Die Prognosen der Wetterdienste sind beunruhigend deutlich. Besonders die östlichen und südöstlichen Regionen müssen sich auf extreme Schneefälle einstellen. «Wir erwarten stellenweise bis zu 40 Zentimeter Neuschnee innerhalb kurzer Zeit, verbunden mit starken Windböen«, erklärt Diplom-Meteorologe Dominik Jung. Die Kombination aus Schneefall und Wind könnte zu erheblichen Beeinträchtigungen führen. Vor drei Jahren erlebte ich einen ähnlichen Wintereinbruch in Bayern. Damals standen Züge still, Straßen waren unpassierbar. Die Erinnerung daran lässt mich vorsorglich Vorräte anlegen.

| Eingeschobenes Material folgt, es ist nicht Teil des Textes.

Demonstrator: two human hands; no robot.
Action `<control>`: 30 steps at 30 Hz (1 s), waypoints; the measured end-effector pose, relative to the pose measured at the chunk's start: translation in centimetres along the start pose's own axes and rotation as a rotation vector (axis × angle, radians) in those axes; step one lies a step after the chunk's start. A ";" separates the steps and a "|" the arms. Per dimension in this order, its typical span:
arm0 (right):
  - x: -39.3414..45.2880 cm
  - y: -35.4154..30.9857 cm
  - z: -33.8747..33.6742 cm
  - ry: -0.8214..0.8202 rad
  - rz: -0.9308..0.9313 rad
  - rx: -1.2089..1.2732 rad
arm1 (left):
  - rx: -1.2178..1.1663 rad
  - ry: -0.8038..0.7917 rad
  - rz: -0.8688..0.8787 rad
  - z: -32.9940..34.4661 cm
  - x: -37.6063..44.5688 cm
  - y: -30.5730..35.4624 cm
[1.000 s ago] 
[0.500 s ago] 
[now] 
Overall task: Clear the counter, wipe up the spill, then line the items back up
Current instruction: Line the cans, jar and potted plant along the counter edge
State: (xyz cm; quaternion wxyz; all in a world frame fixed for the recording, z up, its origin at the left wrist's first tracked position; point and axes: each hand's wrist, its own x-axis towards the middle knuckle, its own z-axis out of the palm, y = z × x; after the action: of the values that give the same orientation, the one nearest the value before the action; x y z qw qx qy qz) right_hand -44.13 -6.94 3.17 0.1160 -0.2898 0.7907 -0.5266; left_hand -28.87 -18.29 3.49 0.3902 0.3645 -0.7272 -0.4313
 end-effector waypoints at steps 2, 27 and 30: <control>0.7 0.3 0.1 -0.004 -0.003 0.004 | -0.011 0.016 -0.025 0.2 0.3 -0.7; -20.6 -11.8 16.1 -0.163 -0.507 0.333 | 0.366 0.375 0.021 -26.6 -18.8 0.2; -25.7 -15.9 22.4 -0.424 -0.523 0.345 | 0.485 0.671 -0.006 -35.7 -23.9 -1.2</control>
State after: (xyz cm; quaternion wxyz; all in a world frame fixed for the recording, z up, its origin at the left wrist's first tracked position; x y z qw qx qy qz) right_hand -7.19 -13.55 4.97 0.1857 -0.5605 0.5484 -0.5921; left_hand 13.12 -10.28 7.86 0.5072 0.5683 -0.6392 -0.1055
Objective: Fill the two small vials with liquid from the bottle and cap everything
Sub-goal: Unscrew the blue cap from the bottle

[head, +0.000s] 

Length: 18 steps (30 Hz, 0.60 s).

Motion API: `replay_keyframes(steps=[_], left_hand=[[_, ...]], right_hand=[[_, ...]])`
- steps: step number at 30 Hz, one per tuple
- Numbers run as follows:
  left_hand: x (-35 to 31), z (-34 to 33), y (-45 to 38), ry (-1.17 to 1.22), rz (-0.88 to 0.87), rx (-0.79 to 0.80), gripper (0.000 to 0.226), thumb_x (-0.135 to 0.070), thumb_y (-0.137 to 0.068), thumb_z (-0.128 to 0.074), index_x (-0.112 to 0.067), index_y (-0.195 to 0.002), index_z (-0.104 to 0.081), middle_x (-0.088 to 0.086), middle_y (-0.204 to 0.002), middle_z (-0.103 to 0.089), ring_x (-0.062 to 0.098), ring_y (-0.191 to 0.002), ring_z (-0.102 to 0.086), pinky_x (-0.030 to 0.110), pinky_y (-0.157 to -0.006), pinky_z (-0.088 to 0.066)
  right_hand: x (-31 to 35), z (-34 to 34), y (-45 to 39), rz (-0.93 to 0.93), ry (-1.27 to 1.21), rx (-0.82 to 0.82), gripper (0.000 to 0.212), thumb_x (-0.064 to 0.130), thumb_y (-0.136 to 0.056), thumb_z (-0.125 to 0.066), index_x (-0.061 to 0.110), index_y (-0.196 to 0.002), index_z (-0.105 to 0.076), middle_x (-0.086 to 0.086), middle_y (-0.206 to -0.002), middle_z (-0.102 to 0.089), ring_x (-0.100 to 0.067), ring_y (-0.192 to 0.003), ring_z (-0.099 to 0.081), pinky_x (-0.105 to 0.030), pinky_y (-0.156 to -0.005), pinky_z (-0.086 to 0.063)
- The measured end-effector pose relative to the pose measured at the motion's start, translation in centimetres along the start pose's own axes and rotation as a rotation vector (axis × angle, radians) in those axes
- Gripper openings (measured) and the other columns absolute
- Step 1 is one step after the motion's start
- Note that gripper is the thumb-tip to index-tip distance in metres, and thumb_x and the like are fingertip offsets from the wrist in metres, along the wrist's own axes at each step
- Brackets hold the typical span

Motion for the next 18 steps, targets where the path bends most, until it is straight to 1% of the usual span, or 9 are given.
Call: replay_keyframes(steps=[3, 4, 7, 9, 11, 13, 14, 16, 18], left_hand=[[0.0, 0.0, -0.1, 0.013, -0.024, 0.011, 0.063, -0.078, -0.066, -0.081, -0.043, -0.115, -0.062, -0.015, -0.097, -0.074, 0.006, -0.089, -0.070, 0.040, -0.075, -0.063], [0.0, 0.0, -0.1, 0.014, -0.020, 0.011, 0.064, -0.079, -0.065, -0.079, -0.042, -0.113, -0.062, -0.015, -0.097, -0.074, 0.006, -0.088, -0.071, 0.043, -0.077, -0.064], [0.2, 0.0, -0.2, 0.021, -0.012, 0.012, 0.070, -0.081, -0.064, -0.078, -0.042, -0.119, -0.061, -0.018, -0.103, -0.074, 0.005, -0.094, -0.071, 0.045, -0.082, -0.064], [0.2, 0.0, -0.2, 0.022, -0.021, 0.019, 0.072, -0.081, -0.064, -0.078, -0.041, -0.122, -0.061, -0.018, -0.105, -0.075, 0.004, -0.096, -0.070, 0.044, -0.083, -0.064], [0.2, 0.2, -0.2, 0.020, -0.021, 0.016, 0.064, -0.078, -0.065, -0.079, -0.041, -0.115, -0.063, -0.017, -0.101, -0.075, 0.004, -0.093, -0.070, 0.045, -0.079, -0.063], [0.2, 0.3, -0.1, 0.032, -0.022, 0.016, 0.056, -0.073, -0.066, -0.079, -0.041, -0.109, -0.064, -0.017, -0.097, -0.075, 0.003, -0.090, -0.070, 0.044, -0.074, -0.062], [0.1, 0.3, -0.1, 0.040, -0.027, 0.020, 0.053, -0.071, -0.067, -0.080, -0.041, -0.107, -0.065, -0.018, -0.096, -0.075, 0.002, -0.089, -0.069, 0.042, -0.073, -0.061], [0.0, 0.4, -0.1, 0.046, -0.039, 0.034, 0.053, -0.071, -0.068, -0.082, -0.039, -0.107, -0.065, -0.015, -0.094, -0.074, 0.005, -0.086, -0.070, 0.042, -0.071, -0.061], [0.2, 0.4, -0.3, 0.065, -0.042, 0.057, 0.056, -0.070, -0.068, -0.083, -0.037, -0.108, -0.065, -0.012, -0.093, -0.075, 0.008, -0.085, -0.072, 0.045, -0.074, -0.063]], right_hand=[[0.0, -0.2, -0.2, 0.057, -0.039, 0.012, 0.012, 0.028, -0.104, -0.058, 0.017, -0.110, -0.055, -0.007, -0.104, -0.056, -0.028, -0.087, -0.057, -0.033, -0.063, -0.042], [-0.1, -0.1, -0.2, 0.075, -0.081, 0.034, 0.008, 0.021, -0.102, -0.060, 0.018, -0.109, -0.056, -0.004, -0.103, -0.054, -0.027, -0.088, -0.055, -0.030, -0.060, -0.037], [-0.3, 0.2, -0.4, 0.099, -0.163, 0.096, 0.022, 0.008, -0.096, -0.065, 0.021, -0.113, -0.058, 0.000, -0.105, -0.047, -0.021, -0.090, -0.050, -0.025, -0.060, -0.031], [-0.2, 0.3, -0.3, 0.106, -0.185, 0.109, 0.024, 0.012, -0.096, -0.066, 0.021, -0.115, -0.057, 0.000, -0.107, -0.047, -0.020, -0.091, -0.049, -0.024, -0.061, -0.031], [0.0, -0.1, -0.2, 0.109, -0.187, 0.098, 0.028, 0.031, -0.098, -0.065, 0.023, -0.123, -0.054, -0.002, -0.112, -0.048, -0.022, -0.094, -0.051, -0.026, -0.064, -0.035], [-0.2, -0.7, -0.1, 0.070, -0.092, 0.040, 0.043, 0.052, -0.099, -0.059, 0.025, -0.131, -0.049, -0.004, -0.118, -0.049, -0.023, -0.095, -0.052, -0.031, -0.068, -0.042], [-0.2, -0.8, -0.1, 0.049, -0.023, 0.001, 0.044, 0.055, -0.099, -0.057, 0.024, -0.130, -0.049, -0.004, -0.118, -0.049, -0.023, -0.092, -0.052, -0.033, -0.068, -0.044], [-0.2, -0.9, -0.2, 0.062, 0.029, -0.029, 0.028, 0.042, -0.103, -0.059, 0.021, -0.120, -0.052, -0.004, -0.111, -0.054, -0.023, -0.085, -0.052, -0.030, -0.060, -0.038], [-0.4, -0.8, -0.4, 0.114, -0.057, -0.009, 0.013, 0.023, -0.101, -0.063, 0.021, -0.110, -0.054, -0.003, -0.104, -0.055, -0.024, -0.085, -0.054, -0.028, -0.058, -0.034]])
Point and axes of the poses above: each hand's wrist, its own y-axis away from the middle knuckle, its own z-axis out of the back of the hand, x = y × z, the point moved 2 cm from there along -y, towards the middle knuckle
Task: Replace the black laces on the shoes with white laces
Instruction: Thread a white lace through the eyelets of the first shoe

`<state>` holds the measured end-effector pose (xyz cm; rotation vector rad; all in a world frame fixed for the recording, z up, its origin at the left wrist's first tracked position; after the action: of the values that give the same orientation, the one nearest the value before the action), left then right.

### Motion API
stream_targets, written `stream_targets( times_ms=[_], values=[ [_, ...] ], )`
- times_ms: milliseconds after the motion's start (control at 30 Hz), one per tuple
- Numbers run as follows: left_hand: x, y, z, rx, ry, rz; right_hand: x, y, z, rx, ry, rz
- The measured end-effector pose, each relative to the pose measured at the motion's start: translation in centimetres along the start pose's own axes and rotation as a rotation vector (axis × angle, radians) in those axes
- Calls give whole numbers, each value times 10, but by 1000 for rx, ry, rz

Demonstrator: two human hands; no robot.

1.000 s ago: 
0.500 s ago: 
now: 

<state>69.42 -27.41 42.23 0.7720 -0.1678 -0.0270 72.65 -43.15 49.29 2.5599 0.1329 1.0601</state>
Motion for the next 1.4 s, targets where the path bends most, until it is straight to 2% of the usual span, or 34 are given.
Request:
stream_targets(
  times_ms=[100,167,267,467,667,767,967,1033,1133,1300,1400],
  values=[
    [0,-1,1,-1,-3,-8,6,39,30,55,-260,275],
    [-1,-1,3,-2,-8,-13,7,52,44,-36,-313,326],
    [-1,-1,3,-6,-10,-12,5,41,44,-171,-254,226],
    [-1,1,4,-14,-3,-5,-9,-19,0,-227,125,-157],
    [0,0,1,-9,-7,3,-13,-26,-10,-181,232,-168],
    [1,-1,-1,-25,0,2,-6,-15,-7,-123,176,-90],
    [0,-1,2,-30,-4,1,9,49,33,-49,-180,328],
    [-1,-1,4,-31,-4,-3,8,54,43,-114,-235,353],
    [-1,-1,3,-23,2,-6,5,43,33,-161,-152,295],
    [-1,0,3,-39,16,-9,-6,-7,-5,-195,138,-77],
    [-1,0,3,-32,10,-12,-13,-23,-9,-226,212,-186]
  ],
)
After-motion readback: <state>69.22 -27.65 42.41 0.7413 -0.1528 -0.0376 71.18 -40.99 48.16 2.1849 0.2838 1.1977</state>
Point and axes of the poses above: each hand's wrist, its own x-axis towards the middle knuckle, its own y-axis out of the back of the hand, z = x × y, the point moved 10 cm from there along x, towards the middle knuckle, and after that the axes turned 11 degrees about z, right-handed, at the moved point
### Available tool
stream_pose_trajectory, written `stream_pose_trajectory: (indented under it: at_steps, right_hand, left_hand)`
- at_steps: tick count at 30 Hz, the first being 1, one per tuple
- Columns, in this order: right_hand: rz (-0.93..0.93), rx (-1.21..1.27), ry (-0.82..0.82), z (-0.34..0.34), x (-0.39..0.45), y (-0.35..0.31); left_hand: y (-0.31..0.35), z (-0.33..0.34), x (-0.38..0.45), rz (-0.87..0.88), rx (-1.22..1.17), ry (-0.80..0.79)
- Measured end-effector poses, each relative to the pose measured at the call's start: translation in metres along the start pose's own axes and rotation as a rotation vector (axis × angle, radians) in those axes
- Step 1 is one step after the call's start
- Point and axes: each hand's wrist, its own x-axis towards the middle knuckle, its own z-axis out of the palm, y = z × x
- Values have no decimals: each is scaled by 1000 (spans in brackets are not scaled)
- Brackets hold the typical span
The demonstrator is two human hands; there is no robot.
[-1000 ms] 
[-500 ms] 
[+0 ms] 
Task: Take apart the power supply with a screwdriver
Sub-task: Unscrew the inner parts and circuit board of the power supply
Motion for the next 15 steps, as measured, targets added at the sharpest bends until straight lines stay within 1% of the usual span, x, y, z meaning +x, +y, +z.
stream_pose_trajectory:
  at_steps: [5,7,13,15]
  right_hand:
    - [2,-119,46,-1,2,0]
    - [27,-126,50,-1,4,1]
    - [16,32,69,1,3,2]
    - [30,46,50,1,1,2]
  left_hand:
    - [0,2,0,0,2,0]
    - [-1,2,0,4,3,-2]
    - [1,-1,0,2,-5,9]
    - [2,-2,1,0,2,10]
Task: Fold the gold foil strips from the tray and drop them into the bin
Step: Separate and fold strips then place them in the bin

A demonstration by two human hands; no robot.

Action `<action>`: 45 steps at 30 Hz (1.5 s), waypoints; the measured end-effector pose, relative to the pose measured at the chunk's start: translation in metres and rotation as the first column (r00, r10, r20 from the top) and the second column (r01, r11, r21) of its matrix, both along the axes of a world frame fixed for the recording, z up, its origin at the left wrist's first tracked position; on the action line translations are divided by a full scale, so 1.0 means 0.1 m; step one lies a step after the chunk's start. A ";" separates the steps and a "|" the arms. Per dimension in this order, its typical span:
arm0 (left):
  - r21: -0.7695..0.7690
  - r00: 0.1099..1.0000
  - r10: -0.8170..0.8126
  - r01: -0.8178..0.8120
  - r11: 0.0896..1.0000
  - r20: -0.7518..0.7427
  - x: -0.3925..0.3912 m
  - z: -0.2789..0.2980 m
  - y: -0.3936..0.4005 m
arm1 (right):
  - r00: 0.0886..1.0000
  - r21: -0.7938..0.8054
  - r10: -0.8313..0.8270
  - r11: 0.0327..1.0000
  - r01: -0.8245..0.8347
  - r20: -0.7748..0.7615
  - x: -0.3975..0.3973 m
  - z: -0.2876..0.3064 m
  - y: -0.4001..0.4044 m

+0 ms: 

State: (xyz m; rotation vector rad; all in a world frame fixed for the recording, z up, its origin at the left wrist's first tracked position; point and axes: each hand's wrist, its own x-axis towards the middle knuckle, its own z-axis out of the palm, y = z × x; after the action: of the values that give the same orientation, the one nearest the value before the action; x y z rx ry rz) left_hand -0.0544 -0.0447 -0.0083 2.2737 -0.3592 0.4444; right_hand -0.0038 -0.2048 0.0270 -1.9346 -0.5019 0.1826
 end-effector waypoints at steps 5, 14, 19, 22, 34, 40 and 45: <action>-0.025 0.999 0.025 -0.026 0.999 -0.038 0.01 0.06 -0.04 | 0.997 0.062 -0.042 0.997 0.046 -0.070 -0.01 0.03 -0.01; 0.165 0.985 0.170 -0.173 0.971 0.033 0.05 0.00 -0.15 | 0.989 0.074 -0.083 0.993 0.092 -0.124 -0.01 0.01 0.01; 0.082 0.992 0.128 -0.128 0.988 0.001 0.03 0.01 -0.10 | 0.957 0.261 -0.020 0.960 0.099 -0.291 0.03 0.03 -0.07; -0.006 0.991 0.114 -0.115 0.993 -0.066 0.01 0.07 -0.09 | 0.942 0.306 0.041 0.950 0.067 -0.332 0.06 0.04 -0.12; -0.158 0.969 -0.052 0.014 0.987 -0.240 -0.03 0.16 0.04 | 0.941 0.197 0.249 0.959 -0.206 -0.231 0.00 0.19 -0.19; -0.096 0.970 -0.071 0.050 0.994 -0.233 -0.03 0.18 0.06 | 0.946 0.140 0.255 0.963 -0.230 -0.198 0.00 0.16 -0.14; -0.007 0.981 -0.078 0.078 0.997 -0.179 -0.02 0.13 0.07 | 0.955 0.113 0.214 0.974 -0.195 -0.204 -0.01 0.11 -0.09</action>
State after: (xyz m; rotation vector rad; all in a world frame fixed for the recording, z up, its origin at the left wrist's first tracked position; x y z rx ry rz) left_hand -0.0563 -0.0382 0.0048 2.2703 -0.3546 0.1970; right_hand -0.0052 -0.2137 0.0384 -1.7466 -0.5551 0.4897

Die deutsche Bahn hat bereits reagiert und verstärkt ihre Winterteams. In Supermärkten beobachte ich die ersten Anzeichen von Hamsterkäufen. Besonders in ländlichen Gebieten bereiten sich die Menschen auf mögliche Einschränkungen vor.
Was mich nachdenklich stimmt: Solche extremen Wetterereignisse häufen sich. War früher ein Schneeorkan noch die große Ausnahme, gehören solche Wetterkapriolen inzwischen fast zum winterlichen Standardrepertoire. Während die einen den Schnee herbeisehnen, bangen andere vor den Folgen. Der Winter 2024 zeigt wieder einmal die zwei Gesichter unserer Jahreszeiten.